The first important document on this front is A Manifesto of the Young Communist International to the Bengal Revolutionary Organisation of Youth. Published in Masses of India of July 1925 (see Text IX A-1 for a short excerpt). In the era of WPPs, when there was an upsurge in mass youth movement (particularly around the anti-Simon agitation — see the first chapter in Part III), the Bhatpara conference of the WPP of Bengal (March-April, 1928) passed a “Resolution on Youth” (Text IX A-2). A notable feature here was that young communist cadres active on the working class front themselves took the initiative in forming a “Young Comrades’ League”. As Text IXA-3 would reveal, the League’s Programme was of a high political level.

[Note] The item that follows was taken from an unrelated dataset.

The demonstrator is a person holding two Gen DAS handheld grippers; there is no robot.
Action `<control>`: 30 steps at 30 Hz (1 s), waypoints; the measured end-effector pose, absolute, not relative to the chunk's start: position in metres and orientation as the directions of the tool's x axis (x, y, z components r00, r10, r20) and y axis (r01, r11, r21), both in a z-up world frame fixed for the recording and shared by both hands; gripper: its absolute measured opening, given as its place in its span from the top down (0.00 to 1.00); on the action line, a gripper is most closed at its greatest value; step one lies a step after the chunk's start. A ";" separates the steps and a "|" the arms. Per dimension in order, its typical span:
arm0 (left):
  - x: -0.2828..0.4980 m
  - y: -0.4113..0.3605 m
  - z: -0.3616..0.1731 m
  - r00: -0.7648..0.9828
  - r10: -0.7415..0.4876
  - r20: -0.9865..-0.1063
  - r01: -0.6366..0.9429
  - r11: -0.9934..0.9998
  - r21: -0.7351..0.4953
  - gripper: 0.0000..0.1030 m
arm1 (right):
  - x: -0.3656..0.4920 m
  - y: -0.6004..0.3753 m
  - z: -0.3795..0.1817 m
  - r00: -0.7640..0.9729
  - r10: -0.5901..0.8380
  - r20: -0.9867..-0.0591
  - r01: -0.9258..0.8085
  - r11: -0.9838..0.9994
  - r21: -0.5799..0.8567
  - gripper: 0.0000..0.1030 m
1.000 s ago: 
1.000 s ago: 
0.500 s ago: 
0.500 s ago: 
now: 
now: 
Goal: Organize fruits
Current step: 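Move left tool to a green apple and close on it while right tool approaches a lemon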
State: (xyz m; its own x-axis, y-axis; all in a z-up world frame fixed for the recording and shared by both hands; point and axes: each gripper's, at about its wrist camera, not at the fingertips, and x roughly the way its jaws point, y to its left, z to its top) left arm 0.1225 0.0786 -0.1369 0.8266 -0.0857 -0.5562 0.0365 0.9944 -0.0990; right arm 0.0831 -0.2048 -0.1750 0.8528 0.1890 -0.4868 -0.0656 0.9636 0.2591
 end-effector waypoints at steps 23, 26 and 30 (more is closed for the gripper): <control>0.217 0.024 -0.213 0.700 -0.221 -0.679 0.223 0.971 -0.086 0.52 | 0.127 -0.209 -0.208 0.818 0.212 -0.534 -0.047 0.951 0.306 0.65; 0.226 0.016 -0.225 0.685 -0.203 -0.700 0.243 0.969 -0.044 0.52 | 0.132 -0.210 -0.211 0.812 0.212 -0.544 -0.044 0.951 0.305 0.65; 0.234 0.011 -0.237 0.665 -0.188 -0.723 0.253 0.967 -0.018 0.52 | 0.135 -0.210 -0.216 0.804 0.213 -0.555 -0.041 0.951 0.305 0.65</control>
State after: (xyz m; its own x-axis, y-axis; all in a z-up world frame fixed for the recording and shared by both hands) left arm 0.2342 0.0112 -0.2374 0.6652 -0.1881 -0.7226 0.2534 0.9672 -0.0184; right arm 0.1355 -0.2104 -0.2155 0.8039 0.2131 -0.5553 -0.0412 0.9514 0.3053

A Draft Platform of Action of the Young Communist League of India was issued from abroad during the heyday of left sectarianism. Published in the Inprecor (10 March, 1932), it was a lengthy shadow document of the Draft Platform of Action of CPI (1930-31). It put forward the task of organising “the YCL — Vanguards of the Toiling Youth”, but contained very little that was particularly relevant for India. In Text IXA-4 we reproduce small sections dealing with the Naujawan Bharat Sabha and formulating specific student demands.

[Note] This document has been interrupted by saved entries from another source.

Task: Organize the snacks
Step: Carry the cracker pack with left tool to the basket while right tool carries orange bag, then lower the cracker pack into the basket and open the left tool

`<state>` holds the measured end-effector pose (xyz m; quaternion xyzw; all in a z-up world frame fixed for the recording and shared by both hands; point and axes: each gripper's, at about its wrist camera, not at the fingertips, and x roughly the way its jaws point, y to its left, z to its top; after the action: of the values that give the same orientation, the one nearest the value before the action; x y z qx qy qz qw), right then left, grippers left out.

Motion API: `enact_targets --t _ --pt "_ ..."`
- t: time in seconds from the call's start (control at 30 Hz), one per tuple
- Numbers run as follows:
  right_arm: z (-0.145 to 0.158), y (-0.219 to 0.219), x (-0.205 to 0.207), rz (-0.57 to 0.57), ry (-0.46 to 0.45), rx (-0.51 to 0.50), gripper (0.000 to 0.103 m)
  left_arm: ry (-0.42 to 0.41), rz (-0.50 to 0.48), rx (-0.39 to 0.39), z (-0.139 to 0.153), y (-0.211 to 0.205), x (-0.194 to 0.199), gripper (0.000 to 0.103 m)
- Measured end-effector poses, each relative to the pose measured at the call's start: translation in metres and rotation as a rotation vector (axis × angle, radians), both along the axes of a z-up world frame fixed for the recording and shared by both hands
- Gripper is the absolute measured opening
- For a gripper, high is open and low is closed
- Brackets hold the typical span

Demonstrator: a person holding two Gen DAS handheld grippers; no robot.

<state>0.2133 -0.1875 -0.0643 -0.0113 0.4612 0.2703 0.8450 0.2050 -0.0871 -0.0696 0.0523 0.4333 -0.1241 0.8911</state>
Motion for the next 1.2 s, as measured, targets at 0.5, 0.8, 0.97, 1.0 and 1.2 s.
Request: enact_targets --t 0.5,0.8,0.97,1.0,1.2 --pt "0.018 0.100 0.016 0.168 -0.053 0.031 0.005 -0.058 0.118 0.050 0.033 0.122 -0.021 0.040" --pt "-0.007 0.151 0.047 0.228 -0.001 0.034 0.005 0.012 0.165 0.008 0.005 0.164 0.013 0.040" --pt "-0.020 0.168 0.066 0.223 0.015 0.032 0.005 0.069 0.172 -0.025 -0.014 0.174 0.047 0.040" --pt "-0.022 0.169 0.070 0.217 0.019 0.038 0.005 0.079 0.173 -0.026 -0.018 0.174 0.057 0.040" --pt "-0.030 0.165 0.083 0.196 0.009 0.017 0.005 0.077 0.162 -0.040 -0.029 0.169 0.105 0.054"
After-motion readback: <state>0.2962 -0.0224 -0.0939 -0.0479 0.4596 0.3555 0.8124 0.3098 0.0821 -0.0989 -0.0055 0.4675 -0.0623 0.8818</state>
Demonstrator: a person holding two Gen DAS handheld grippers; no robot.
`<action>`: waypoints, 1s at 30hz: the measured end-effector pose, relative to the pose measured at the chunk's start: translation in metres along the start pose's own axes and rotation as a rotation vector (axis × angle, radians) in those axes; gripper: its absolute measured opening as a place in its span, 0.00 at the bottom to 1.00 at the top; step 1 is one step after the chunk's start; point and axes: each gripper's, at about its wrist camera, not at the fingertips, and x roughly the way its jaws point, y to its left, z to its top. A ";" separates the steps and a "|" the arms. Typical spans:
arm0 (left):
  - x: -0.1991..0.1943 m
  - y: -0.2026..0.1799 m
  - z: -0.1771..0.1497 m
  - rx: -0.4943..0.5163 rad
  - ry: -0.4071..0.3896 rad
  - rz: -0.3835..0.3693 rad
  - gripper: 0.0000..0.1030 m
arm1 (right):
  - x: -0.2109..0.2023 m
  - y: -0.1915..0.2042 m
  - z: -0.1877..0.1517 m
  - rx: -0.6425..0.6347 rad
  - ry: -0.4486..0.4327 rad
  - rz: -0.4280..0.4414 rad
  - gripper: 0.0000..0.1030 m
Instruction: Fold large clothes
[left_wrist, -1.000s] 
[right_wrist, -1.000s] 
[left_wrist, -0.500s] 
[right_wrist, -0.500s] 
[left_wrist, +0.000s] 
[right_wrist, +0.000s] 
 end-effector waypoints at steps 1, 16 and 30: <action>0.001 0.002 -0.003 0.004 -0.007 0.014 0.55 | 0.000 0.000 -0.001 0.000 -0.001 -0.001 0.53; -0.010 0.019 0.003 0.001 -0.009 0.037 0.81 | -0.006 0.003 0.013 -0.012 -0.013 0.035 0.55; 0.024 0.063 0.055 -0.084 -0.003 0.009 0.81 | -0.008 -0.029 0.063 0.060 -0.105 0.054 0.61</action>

In mid-’30s the communists succeeded in setting up a few local and provincial-level student organisations such as the Bengal Provincial Students League (founded in December 1935). The student leaders who emerged from these organisations took an active role along with other democratic forces, in setting up the “All India Student Federation” (AISF) in August 1936. In some provinces it was under communist influence from the very start —’as in Bengal where vigorous political campaigns (for release of political prisoners, for expressing solidarity with the Spanish Republic and China etc.) were very successfully combined with struggles for elected students unions, adult literacy drives etc. Gradually the entire organisation came under increasing communist influence, but that is a story to be dealt with in the next volume of the present series.

Cultural front

It was no coincidence that the “All-India Progressive Writers’ Association” (AIPWA, or PWA for short) was formed in 1936, the same year when the AISF was founded. Both organisations reflected the all-pervasive advance of leftism in Indian society and polity during this period. As in the case of AISF, the initiative in founding the PWA also came not directly from the Party organisation, but from left-leaning intellectuals and writers like Prem Chand. The PWA mobilised a good number of progressive writers, poets etc, many of whom later joined the CPI and/or provided the base for the CPI-sponsored Indian Peoples’ Theatre Association (IPTA) founded in 1943.